▶ Aim of the exercise
Below are the records; give again exactly the lines from the one containing "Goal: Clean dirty" through the one containing "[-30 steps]", leaving out pictures.

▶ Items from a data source
+---+

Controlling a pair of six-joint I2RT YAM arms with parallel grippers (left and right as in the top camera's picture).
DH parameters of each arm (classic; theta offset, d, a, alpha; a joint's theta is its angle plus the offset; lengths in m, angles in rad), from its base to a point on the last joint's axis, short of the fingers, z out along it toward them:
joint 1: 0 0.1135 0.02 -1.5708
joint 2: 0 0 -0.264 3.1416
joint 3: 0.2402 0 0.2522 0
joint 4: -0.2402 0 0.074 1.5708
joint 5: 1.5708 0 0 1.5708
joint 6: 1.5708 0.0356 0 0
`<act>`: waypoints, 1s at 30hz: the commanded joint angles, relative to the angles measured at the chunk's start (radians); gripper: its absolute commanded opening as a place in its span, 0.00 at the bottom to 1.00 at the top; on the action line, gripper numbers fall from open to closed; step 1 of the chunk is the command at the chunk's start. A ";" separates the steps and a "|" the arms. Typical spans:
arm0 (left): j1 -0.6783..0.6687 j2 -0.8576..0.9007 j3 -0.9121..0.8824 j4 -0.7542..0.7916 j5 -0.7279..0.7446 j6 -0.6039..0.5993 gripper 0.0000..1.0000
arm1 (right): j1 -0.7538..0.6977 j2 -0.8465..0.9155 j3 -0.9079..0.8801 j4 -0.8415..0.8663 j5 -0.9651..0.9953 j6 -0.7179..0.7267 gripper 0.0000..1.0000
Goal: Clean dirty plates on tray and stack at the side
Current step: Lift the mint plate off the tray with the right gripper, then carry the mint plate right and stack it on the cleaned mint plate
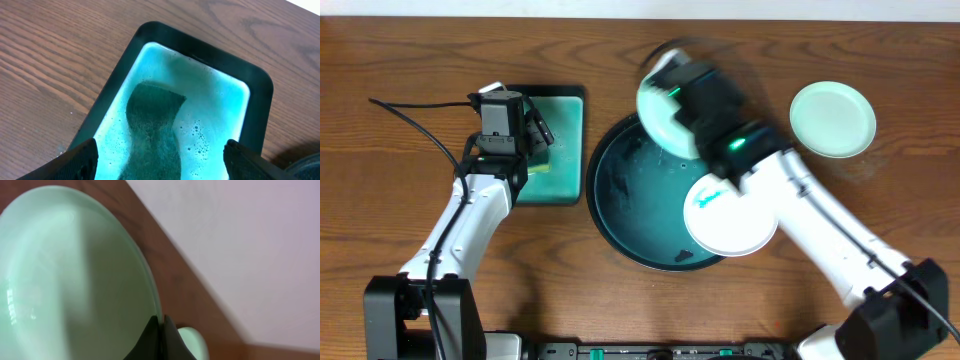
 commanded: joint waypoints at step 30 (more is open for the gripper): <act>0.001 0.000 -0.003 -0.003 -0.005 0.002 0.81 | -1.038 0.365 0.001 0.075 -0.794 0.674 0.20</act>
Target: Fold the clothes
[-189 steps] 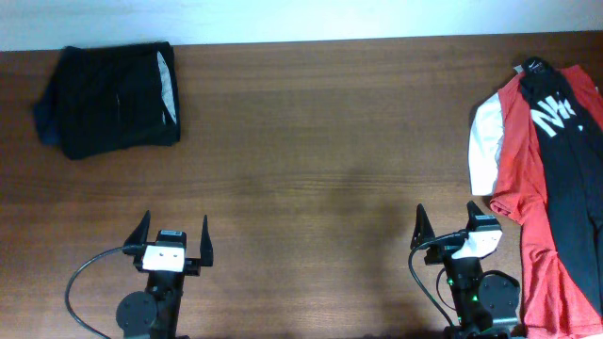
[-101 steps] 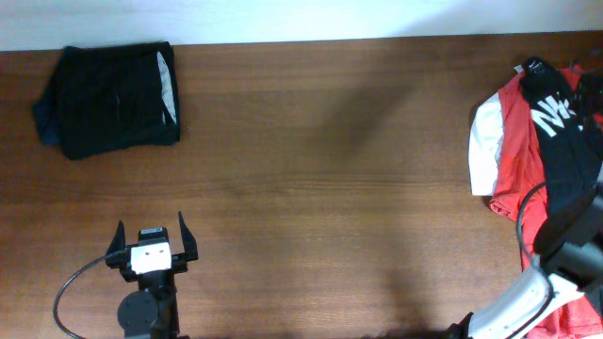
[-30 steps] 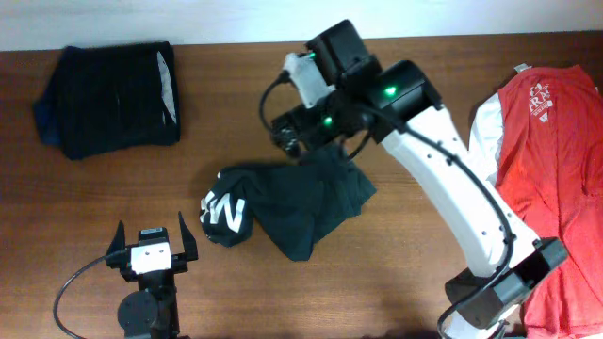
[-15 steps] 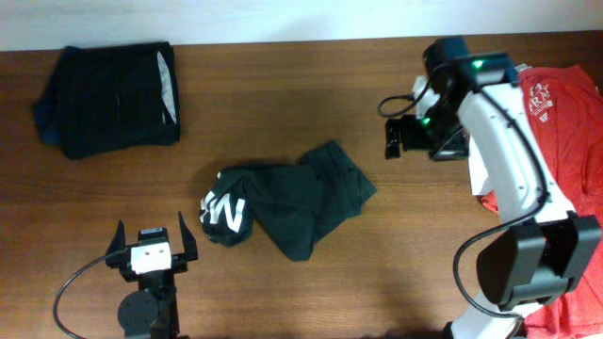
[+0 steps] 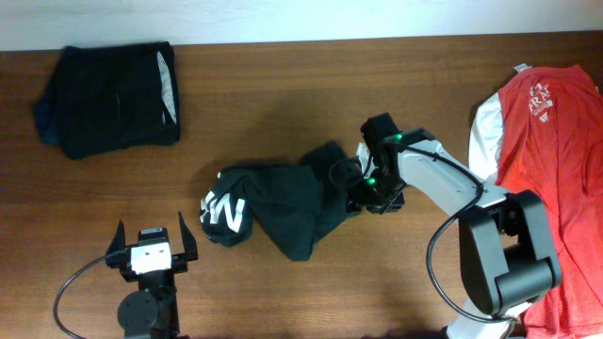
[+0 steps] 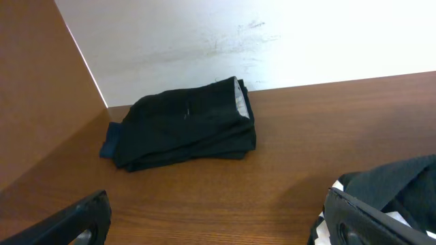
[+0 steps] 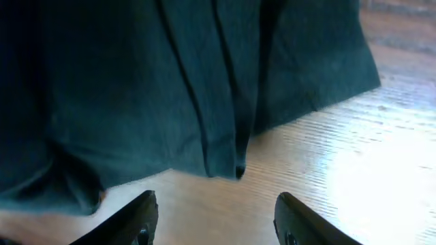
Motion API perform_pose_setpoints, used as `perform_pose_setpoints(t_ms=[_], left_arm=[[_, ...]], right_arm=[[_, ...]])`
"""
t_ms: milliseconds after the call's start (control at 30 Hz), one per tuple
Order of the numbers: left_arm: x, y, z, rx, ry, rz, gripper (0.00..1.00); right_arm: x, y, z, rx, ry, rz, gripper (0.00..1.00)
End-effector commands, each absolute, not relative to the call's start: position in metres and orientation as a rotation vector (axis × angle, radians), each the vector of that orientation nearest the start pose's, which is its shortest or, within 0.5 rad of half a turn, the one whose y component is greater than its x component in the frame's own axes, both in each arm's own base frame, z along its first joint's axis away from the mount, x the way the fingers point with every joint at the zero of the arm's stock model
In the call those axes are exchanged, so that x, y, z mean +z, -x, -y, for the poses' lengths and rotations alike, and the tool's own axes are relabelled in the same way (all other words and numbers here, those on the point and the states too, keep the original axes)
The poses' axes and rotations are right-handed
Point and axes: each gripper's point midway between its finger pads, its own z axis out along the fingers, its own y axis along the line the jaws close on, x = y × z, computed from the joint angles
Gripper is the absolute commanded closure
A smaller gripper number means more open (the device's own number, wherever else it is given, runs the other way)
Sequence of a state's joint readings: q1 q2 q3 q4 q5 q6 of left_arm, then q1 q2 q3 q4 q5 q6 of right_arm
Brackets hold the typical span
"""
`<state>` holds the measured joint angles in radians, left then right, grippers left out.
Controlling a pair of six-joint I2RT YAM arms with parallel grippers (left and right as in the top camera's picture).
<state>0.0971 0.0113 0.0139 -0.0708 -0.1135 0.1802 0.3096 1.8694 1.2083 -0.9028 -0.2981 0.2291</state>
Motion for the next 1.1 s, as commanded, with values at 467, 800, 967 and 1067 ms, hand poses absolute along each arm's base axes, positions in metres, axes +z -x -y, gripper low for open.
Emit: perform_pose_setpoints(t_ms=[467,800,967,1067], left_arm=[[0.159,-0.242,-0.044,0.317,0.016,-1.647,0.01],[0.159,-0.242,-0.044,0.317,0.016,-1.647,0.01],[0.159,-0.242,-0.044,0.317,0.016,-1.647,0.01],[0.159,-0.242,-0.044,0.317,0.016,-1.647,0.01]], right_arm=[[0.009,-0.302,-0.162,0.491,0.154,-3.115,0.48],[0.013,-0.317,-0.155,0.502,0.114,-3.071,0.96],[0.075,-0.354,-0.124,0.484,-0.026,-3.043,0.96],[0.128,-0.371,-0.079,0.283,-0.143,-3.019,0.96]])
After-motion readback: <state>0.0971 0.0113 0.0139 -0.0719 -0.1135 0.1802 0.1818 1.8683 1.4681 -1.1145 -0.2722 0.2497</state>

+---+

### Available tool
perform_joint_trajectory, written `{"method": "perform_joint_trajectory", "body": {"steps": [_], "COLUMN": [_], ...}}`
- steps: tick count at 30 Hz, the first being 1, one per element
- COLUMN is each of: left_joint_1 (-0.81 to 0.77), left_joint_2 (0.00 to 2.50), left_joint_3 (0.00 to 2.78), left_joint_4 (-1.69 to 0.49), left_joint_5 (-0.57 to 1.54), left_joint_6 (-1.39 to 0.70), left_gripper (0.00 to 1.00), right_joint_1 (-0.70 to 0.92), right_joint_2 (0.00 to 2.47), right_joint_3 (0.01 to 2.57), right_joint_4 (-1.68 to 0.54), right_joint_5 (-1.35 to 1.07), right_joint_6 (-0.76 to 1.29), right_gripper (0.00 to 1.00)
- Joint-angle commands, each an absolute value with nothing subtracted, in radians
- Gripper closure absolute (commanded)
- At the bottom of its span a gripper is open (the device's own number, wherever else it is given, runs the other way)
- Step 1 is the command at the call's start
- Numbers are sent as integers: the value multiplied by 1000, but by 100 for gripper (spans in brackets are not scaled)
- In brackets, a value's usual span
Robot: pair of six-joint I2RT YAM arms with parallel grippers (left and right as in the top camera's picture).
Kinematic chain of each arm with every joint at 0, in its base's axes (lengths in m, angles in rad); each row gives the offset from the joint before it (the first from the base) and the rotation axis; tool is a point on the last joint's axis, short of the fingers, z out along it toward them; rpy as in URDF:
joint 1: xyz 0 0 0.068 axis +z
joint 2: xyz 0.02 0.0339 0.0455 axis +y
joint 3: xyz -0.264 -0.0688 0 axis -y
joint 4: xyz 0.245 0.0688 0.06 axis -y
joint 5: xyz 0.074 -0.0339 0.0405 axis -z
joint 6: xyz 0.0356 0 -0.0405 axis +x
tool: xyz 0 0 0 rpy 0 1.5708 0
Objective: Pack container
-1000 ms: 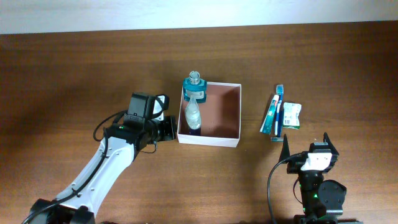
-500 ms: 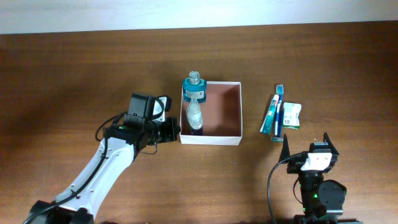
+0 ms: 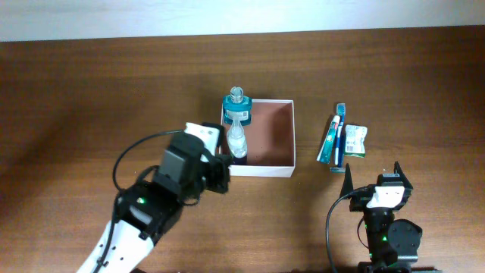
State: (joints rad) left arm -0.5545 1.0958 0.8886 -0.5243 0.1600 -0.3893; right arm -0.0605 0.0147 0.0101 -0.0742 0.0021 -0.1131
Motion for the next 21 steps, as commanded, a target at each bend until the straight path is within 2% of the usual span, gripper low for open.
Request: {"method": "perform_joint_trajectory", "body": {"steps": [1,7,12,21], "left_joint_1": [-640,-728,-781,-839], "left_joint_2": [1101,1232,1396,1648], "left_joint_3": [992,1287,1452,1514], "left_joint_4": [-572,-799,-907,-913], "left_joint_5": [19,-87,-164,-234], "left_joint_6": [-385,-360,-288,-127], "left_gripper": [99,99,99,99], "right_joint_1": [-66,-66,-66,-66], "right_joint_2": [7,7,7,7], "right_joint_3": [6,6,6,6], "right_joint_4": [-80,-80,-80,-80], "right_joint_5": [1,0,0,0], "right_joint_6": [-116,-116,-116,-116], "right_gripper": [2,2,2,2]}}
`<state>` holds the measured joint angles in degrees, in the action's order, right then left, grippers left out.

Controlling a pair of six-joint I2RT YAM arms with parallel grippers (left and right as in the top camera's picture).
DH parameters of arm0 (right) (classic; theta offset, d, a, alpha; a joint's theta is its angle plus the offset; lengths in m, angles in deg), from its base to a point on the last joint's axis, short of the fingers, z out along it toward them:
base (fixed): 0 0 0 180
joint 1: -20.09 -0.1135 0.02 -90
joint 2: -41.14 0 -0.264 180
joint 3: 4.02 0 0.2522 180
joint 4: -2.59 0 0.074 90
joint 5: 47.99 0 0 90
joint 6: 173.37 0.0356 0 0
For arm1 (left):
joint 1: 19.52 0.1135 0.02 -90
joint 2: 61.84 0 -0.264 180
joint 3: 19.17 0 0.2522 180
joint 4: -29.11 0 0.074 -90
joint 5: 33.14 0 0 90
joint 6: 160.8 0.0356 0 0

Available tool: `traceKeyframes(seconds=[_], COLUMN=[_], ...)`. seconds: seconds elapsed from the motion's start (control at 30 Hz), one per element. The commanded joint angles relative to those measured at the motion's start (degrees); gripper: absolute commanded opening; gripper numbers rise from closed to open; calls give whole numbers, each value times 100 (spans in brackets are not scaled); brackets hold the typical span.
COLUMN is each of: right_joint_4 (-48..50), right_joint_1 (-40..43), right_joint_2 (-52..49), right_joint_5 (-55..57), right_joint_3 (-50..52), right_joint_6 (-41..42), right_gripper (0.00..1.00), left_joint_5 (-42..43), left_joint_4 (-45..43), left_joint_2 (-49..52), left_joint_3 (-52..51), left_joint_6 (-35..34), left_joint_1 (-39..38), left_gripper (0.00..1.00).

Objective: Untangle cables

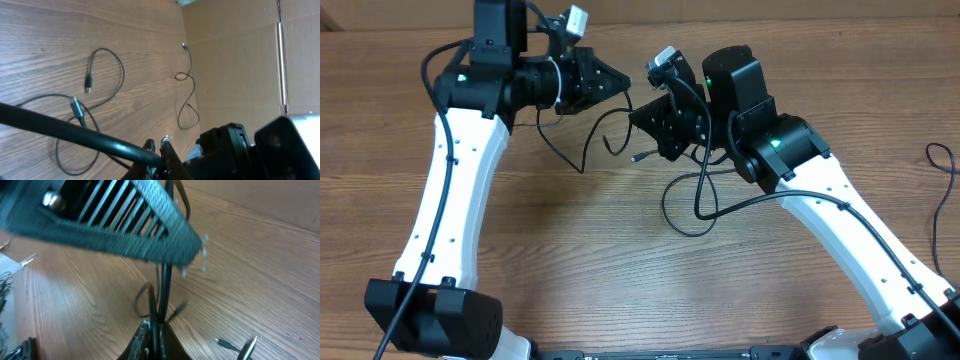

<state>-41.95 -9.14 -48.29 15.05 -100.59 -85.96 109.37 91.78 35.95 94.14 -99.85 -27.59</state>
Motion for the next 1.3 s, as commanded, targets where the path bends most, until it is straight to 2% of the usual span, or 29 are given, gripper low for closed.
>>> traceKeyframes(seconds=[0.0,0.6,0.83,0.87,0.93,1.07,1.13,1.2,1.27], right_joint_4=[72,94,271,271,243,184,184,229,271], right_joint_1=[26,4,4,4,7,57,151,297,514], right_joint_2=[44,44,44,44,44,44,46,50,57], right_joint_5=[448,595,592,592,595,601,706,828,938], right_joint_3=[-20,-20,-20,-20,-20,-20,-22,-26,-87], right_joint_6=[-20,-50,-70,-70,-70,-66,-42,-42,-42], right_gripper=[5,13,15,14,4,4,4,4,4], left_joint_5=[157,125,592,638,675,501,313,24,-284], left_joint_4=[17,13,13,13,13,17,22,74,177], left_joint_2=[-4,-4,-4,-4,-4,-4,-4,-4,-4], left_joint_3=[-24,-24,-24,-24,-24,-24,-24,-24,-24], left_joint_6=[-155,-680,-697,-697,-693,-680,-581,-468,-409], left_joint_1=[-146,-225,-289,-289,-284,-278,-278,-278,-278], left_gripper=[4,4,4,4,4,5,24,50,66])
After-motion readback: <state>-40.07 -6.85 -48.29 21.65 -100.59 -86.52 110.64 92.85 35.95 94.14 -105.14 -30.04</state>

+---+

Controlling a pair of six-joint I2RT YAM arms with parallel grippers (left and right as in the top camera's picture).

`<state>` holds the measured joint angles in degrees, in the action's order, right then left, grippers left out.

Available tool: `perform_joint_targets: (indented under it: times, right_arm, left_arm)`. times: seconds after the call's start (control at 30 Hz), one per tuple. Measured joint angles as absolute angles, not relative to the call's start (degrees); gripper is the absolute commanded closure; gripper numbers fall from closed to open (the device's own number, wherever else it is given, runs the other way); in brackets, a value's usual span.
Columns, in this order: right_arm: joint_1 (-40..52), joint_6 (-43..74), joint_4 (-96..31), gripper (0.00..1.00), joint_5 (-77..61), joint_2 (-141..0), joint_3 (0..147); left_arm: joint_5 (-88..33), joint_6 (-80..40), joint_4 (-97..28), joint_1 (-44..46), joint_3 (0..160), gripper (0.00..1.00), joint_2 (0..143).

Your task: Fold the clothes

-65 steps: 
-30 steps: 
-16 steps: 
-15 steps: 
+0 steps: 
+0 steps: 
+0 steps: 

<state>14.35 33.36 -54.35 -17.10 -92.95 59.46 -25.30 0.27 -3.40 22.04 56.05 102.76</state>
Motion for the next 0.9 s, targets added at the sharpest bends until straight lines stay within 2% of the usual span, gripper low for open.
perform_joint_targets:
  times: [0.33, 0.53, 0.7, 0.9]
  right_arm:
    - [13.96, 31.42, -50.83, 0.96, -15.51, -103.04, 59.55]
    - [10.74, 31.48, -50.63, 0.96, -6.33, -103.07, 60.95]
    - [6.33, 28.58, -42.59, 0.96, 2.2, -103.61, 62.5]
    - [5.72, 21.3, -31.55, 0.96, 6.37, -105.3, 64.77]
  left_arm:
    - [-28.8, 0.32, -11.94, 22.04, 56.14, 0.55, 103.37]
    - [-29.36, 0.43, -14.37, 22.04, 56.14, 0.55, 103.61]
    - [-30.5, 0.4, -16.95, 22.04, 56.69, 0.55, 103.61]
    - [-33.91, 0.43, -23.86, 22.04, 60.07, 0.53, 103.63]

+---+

▶ Expected output
Goal: Clean dirty plates on tray and stack at the side
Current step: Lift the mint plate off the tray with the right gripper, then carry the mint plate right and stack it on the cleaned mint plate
 commanded: joint waypoints at step 30 (more is open for the gripper): <act>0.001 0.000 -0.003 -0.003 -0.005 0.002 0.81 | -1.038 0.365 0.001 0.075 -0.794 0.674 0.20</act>
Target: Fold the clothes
[-189 steps] 
[-101 steps] 
[-30 steps] 

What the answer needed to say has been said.